Article

These states are red hot for green building

Illinois is becoming the capital of LEED-certified commercial property.

February 18, 2016
Colourful Chicago Downtown at Sunset

If California is the Golden State and New Jersey is the Garden State, Illinois is fast carving out a new moniker for itself as the Green Building State.

The mid-western state, which is home to the city of Chicago, has ranked first in the U.S. Green Building Council’s (USGBC) annual list for the third year in a row.

In 2015 it notched up 161 LEED-certified projects covering a total of 43.98 million square feet that represent the highest levels of green design, construction and operation. That equates to 3.43 square feet of LEED-certified per person in 2015.

So how does Illinois stay on top? One factor is Illinois’ Green Buildings Act, which mandates that state-funded construction projects seek LEED certification. The City of Chicago also supports energy-efficient retrofits, green roofs and other green building initiatives.

“Illinois is a showcase of green building innovation,” observes Bob Best, JLL’s Head of Energy and Sustainability. “It’s evident in the green roof topping Chicago’s City Hall or in cutting-edge smart building projects like 77 W. Wacker.”

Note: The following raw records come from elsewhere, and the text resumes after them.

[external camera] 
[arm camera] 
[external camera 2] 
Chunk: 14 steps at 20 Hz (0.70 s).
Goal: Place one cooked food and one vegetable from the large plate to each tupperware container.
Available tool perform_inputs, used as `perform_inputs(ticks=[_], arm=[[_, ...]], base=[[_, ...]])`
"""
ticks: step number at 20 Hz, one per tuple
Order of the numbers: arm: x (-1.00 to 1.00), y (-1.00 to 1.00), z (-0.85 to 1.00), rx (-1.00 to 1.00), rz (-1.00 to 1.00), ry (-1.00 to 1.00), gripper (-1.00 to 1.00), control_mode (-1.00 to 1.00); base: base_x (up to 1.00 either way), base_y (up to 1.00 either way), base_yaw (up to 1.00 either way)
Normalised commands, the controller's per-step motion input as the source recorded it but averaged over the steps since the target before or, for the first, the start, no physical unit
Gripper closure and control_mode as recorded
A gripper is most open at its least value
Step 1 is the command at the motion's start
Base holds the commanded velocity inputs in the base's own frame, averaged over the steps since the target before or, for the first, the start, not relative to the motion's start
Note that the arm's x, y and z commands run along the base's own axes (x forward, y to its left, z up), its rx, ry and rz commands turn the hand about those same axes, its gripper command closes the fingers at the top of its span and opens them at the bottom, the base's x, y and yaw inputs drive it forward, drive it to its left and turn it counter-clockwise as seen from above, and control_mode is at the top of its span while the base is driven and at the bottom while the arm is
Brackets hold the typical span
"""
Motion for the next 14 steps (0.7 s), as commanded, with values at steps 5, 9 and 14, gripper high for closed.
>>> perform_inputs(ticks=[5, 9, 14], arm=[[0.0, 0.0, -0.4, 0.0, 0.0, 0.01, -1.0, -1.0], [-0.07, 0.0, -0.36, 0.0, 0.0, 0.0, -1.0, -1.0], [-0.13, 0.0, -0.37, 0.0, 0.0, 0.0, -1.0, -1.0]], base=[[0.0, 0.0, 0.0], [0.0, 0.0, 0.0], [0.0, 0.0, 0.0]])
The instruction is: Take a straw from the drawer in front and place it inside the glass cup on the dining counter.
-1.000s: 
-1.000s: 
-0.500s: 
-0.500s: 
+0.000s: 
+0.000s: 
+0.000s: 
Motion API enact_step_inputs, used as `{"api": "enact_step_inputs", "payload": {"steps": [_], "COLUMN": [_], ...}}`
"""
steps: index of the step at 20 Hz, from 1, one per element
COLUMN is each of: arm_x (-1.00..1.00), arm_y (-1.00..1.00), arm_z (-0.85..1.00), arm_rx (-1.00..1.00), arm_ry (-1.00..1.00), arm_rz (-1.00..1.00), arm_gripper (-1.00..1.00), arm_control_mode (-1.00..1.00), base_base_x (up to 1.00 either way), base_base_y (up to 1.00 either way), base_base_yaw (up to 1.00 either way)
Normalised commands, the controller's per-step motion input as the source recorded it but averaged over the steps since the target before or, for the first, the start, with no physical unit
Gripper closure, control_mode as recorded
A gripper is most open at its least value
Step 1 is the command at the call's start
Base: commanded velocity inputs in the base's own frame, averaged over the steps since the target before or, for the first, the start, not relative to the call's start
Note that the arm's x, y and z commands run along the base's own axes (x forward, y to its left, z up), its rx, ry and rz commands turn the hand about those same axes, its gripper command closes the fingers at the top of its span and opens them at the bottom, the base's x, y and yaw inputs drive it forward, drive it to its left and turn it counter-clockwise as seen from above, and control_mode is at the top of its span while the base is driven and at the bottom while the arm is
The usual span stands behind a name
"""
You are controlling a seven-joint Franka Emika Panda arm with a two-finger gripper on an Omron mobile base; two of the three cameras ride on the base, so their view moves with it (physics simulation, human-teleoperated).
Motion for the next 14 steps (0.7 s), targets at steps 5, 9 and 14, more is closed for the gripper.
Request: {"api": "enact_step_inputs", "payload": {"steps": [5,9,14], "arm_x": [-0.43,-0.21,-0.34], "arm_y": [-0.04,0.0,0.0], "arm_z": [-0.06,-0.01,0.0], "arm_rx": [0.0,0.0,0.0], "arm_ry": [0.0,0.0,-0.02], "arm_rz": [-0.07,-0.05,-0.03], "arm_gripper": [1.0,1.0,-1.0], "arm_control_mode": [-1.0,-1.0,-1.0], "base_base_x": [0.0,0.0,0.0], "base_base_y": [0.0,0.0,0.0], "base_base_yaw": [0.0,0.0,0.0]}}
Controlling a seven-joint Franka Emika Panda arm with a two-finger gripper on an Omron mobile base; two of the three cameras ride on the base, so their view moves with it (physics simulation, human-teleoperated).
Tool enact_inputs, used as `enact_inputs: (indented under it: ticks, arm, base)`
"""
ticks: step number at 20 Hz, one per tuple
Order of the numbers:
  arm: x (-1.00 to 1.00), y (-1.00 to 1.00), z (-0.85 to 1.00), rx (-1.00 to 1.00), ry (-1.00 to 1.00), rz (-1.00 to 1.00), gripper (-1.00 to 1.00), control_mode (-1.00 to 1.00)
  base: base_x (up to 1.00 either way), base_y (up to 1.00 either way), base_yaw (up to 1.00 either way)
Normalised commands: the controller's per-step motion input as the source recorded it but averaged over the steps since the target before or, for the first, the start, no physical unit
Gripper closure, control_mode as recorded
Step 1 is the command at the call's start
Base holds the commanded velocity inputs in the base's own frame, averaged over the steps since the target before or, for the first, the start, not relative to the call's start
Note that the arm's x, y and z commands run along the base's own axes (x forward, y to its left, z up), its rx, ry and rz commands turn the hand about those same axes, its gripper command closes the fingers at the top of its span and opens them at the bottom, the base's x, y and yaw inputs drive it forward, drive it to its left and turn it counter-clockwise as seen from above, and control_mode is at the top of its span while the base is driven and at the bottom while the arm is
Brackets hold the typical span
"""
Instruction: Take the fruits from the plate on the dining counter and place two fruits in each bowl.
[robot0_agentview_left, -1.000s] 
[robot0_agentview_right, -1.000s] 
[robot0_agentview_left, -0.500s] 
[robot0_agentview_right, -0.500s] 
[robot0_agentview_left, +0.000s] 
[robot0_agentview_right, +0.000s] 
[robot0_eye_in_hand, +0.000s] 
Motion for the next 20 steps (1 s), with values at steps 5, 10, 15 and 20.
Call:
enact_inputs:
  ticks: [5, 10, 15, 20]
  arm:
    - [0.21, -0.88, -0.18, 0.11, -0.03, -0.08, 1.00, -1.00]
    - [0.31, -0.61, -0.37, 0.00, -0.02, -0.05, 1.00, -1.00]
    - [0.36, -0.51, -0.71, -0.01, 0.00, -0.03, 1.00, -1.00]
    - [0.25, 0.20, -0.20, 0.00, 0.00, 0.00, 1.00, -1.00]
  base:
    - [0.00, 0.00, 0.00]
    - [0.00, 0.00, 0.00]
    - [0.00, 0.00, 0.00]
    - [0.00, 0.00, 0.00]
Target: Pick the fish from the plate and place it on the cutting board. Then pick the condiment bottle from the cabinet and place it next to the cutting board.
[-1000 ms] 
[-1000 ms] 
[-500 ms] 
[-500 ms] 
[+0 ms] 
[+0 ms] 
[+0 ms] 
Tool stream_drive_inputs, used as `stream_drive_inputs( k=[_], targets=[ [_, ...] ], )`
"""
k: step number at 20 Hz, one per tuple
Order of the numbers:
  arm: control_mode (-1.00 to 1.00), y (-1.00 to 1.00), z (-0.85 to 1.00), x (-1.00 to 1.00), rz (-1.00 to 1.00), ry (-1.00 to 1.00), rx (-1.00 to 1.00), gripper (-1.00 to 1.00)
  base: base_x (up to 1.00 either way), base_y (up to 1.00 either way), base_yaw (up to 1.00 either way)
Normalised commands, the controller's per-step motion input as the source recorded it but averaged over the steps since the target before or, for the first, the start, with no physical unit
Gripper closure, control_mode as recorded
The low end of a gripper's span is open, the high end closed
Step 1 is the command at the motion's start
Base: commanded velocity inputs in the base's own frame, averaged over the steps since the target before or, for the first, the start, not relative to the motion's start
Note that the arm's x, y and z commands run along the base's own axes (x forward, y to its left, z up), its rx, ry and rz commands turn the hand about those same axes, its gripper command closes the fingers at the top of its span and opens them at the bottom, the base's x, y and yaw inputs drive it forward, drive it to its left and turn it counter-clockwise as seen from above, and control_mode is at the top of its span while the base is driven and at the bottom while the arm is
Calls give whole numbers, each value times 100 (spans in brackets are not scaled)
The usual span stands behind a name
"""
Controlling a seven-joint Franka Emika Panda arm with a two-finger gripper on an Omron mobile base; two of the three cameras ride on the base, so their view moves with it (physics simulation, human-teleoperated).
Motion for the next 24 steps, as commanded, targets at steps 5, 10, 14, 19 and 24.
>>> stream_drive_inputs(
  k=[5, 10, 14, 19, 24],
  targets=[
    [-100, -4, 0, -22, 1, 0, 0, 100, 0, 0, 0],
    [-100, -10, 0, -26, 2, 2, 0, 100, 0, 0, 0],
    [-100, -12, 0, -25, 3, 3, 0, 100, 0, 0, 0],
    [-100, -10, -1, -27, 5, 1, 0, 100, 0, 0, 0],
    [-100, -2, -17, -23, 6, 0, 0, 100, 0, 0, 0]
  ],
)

The Virgin Hotel Chicago – part of the Virgin brand – is another example. Occupying the former Old Dearborn Bank building, a designated Chicago landmark, it went through a series of sustainability upgrades including a green roof and a variety of energy and water saving installations to achieve LEED Gold certification in July 2015.

A U.S.-wide green shift

Across the country, green building is red hot because of less expensive technology, supportive public policy and popular appeal. In 2015 alone, 1,633 projects became LEED certified in the top 10 states.

“Green construction is quickly outpacing conventional construction in the U.S.,” said Rick Fedrizzi, CEO and founding chair of USGBC. “LEED has become an essential tool for the transformation of building design and construction.”

Maryland is another state that is focused on building its green credentials. It took the second spot in the USGBC’s sixth annual Top 10 States for Leadership in Energy and Environmental Design (LEED) rankings, which is based on the highest amount of LEED-certified space per capita in the United States.

In contrast, California came in seventh, despite its reputation as a green haven with only 2.34 square feet of green buildings per person.

Colorado, in fifth place, and Illinois have each made the top 10 list every year since its inception in 2010. This year, Utah makes its debut in tenth place, with LEED Gold certification for its prominent U.S. District Courthouse in Salt Lake City. Nevada made a comeback after a three-year hiatus to claim the sixth spot, although its future rankings are uncertain since the state voted to overhaul its net-metering program.

Why the buzz for green?

Energy savings are only part of the story. According to the 2015 USGBC Green Building Economic Impact Study, green construction will account for more than 3.3 million U.S. jobs by 2018—more than one-third of the entire U.S. construction sector—and generate $190.3 billion in labor earnings. Illinois, for its part, has already gained 413,000 green construction jobs.

And, as the World Green Building Council’s metastudy revealed, green building features support employee health, well-being and productivity, too.

With the business case for green building becoming stronger, the competition to be the Green Building State is heating up. The big question is will Illinois continue its reign through 2016?